“Que sea el arlequín —figura de la máscara, del doble juego— quien robe la luz torciendo una voluntad no es accidente: es consistencia. El archivo la consigna como casi perfecta.” — glosa del cronista del Descenso.

Presentación

Adam, llamado el ArlequínAdán en algunas transcripciones del archivo—, es uno de los compañeros del descenso por el Inferno que la crónica del Descenso documenta. Paladín condenado de estampa imposible: cascabeles —chinchines— por todo el cuerpo, pelo y cresta negra, movimiento improbable y bailarín; la memoria de jornadas posteriores lo nombra, sencillamente, el de las alas. Su anuncio precede a su figura: donde suena el cascabel, el arlequín ya llegó. Portaba el don de su orden —sentir lo infernal antes de verlo— y lo ejerció temprano en el Foso, reconociendo presencias que los demás solo padecían; estuvo entre los que combatieron a Minos, el juez de la entrada. Sus manos sanaban al tacto y su voz sabía convocar el trueno.

El acto que lo fija en el archivo es el despojo de la linterna. Hacia el cierre de una jornada del segundo círculo, Adam pronunció la Sugestión contra Bertrand, el cazador maldito, y le torció la voluntad hasta forzarle la entrega de la linterna de Llama Divina; deshecho el vínculo del cazador, enlazó la linterna a sí mismo —la bondeó, en la fórmula ritual del Foso— y encabezó la facción descendente junto a Swedenborg, mientras Sven se interponía para cubrirlo.

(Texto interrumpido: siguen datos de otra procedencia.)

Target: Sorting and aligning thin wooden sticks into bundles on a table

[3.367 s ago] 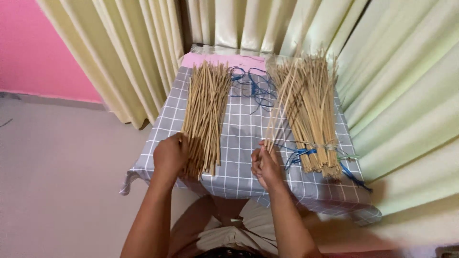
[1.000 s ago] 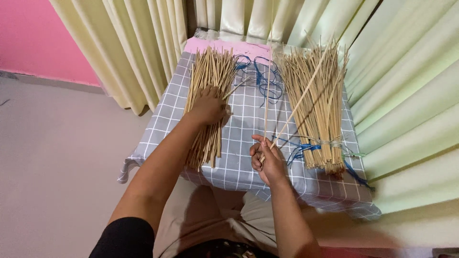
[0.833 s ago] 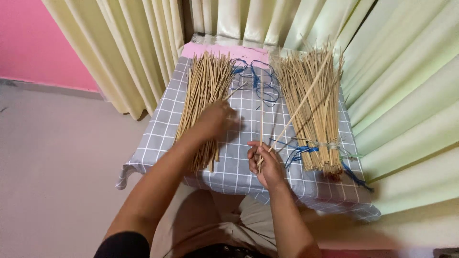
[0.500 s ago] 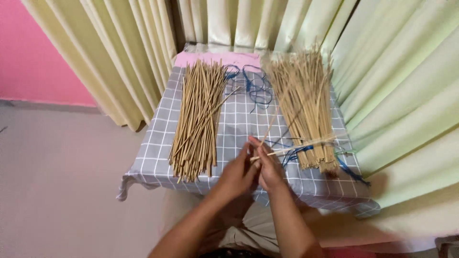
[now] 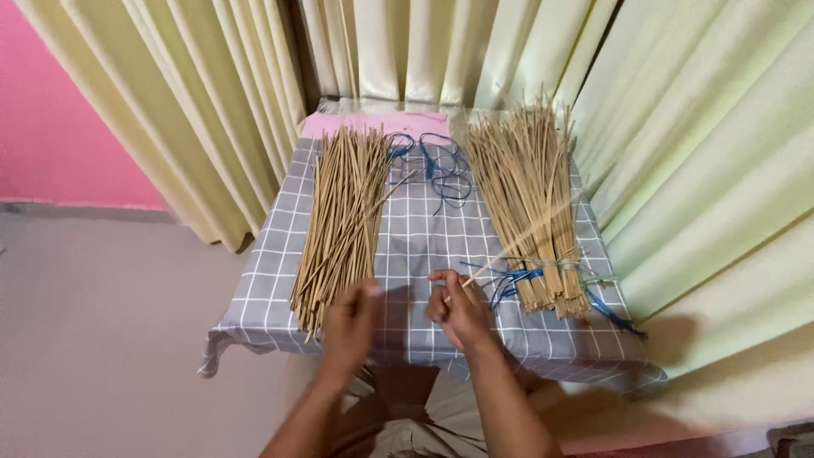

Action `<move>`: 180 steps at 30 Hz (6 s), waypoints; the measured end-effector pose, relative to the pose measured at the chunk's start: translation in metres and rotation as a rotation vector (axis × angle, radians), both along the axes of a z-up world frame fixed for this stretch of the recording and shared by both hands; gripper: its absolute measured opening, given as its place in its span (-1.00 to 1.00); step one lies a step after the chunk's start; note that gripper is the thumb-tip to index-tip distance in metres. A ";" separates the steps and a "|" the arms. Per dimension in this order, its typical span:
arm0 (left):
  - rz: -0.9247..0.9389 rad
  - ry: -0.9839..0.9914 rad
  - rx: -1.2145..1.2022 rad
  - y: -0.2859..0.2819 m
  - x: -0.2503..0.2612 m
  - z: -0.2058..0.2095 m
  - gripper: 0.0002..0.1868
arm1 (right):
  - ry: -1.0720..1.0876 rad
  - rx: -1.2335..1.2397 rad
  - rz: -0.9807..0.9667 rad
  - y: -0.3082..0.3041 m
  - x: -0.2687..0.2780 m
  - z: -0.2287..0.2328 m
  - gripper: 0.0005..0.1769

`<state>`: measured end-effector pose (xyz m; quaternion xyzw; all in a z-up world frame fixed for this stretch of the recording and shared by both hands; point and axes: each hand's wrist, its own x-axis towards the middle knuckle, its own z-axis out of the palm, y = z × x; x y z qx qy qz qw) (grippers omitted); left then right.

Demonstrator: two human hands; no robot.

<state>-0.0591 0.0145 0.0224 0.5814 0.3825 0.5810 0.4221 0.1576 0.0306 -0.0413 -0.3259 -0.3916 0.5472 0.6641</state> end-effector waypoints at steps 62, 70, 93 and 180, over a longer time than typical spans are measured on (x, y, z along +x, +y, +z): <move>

La compañía entera se dividió tras aquel acto. El cronista anota la anomalía sin resolverla: el dominio sobre voluntades ajenas no es poder que la orden del paladín enseñe; que lo ejerciera precisamente el arlequín —figura del engaño, la máscara, el doble juego— para robar la luz, el archivo lo registra como consistencia arquetípica antes que como traición simple.

Durante el tránsito recibió el apodo breve de Suga, nombre de uso interno entre los que descendían. Con la linterna enlazada cruzó al tercer círculo, portándola por la facción que siguió bajando; las jornadas que el archivo conserva después lo registran ya solo en recuerdo ajeno —mencionado, evocado, ausente—, como si el arlequín hubiera pasado a ser lo que toda máscara termina siendo: una figura que los otros cuentan.

El archivo lo inscribe, además, en una línea mayor: la misma mano que trazó a Arian —el elfo del primer mediodía— y a Auro —el héroe dorado— trazó después a Adam, el arlequín condenado en el Inferno. La progresión dibuja un arco de degradación o de transmutación —de la divinidad al heroísmo, del heroísmo a la máscara— que el archivo anota sin resolver: no fija si la línea es sangre, eco o máscara sucesiva, y deja la pregunta abierta donde la encontró.

Vínculos

  • Campana Dante S Inferno CDI — la crónica del Descenso donde obra.
  • Anti_Inferno — la doctrina del Foso que cataloga su acto.
  • Bertrand — el cazador al que despojó de la linterna mediante la Sugestión.
  • Sugestion_mecanica_homebrew_Inferno — el encantamiento con que torció la voluntad del cazador.
  • Swedenborg — junto a quien encabezó la facción descendente.
  • Sven — el que se interpuso para cubrirlo tras el despojo.
  • Suga — su apodo de tránsito durante el descenso.
  • Minos_Inferno — el juez de la entrada contra el que combatió.
  • Arian — primera figura de la línea que el archivo le atribuye.
  • Auro — segunda figura de esa línea: del héroe dorado al arlequín.
  • Helter — compañero del descenso; quedó, con el grupo del castillo, sin la luz que Adam se llevó.

Casas del ciclo · ☷ ⛎ El paladín-arlequín que cruza el Inferno círculo a círculo: combate a Minos en la entrada, tuerce la voluntad de Bertrand con la Sugestión para robarle la linterna de Llama Divina, y baja con ella del segundo al tercer círculo encabezando una facción junto a Swedenborg. Pero el archivo lo inscribe en algo más hondo que el descenso: la misma mano que trazó a Arian, el elfo del primer mediodía, y a Auro, el héroe dorado, lo trazó a él — una línea-alma que migra de la divinidad al heroísmo y a la máscara, sin que el archivo fije si es sangre, eco o cara sucesiva. Un suelto que reaparece bajo otra forma cada vez que el Juego lo coopta. — glosa del cronista del Descenso.